Outside of work I’m writing a Common Lisp interface to Renderman. Initially I was going to write a binding to the C API, and I’d still like to, but for now I’m going to write RIB files. The C API heavily uses variable length argument lists, and most calls have a few required parameters followed by a variable length parameter list. I started work on a macro to handle it all, but writing the RIB files is a lot easier and has other advantages.
I’m writing an XML generator using xml-conduit and xml-hamlet. The XML documents I’m generating represent an application to switch your electricity provider in Northern Ireland. It’s for the Moneygains website. If you live in Northern Ireland, we’ll soon be able to allow you to switch to a better energy tariff, saving you potentially hundreds of pounds a year.
I’m gearing up to launch some new 44CON training in March, working on sponsor pack info and (hopefully) working on some procedural image generation work using p5 to generate photo-inspired art for a project I’m going to run next year.
Also working on moving away from Shopify, because fsck Shopify.
I’m working on new features for fx JSON terminal viewer: https://github.com/antonmedv/fx
I have been investing my spare time-cycles into a self hosted podcast publishing platform with optional federation support.

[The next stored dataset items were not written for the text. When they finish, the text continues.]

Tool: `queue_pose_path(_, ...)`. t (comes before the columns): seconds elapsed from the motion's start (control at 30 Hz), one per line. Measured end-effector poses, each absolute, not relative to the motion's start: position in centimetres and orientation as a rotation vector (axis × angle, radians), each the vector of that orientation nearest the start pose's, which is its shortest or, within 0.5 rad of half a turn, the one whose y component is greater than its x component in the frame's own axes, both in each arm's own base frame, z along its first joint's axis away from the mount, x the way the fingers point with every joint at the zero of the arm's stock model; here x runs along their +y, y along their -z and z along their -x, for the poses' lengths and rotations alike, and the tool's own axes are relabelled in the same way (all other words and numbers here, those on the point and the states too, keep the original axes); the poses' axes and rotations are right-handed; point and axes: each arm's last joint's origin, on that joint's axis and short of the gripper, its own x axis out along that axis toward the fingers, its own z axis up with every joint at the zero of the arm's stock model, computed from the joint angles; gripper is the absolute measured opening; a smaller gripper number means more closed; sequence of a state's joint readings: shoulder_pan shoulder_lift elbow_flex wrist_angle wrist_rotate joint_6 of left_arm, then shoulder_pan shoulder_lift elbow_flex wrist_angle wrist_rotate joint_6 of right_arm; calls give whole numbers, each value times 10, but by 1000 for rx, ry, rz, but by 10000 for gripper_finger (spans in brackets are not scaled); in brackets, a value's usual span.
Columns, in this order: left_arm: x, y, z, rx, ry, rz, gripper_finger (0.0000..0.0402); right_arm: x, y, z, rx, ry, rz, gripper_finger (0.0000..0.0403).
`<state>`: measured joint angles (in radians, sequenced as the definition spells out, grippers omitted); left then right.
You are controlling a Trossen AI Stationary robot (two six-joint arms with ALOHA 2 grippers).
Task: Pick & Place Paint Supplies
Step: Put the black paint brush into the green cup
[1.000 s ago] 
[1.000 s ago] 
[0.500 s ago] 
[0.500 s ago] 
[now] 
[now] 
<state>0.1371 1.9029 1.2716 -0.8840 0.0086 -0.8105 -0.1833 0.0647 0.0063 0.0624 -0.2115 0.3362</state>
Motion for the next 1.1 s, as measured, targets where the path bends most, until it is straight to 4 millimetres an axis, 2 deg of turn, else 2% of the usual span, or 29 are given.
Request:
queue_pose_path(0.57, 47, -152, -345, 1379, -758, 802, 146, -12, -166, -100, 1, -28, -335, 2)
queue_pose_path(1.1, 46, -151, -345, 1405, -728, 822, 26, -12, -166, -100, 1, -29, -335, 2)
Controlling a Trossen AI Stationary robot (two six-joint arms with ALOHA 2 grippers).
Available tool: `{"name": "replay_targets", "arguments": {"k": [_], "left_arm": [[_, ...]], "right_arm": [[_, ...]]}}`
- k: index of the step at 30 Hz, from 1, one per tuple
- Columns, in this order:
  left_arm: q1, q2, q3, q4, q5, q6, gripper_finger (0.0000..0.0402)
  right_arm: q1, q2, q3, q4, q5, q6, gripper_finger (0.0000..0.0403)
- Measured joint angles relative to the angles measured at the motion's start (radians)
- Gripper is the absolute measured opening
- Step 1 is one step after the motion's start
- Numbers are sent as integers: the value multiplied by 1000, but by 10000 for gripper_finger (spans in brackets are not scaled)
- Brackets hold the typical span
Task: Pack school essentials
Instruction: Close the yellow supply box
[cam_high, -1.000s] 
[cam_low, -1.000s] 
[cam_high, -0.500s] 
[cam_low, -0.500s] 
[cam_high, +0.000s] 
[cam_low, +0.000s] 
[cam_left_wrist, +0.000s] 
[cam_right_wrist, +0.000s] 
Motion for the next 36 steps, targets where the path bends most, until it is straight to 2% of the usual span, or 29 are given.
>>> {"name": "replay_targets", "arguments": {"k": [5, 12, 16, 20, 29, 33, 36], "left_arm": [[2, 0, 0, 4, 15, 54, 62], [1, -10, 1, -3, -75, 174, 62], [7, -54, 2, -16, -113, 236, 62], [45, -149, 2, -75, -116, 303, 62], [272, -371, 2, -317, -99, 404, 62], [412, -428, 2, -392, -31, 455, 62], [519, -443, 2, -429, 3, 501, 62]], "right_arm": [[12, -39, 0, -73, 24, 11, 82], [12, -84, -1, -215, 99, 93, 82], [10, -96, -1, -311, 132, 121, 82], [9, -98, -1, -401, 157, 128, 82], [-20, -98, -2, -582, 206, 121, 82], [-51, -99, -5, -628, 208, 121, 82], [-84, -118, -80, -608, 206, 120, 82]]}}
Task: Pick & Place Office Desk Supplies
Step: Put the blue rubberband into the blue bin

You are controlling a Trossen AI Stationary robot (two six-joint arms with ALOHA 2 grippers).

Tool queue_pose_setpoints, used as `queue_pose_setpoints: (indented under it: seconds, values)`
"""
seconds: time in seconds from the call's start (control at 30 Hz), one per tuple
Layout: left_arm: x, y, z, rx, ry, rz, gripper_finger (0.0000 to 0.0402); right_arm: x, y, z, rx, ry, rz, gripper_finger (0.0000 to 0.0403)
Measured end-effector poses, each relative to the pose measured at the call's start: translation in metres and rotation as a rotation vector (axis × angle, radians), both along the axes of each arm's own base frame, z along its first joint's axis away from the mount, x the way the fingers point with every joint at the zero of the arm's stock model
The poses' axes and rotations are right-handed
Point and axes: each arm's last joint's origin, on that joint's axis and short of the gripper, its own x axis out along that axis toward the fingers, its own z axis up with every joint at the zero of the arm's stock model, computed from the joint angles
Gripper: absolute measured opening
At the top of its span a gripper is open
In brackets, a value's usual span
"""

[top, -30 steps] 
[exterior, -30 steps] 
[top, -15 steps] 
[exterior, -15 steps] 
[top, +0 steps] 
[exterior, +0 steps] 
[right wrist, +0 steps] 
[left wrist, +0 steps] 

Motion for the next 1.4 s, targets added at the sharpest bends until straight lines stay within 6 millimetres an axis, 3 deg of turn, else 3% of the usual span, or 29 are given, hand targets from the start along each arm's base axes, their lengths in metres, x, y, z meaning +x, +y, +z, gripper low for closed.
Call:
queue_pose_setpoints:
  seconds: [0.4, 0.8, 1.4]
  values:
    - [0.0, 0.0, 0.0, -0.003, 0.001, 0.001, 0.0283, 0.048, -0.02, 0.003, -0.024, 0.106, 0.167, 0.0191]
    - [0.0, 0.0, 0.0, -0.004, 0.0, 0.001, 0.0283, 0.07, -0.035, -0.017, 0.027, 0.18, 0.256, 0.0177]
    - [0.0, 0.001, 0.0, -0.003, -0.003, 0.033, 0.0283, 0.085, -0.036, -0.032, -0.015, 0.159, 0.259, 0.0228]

Exciting now that Mastodon has decided to accept audio.
Hoping to finally resolve a problem that has been bugging my mind for a week. Christmas party is also happening, which would be really hard to bear without drinking alcohol.
I have also reached a point at my current job when frustration is all over my head. So, that will be a mission as well!
In my spare time, I hope to get some time to dust off my old laptop running Arch Linux, and customize it so that it is easier to use. Perhaps experiment with a new window manager, and get my personal “roadmap” Org files in order so that I have a clear path before me for all the learning I plan to do. It is overwhelming to keep track of all the technical books, papers and talks I need to go through, so I felt it would be good to take notes on everything I learn and keep them in one place.